The problem – Copy out, from the data below, each line in which the word "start" occurs.

Source material –
◇ ◇ ◇
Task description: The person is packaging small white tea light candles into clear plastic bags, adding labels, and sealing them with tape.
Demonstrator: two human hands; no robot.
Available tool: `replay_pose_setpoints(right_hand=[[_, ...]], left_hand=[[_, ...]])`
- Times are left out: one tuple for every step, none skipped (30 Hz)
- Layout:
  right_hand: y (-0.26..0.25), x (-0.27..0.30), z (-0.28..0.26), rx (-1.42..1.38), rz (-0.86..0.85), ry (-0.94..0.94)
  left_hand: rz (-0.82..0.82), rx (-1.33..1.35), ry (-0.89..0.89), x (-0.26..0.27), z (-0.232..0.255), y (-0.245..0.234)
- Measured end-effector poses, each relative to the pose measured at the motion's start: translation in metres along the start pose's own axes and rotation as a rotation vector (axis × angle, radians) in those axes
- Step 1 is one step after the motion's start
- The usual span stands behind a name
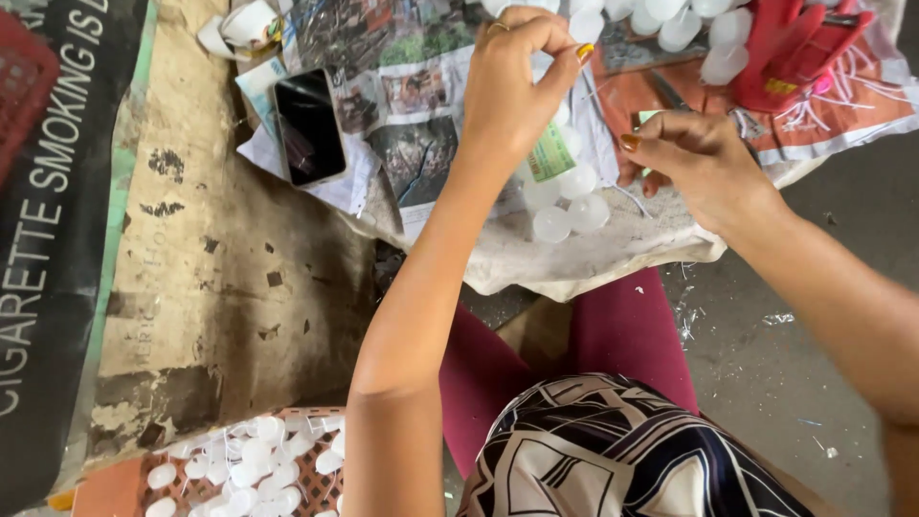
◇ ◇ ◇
Answer section –
- Measured end-effector poses, each relative to the pose measured at the motion's start: translation in metres along the start pose's own axes and rotation as a rotation vector (axis × angle, radians) in those axes
- Step 1 is one step after the motion's start

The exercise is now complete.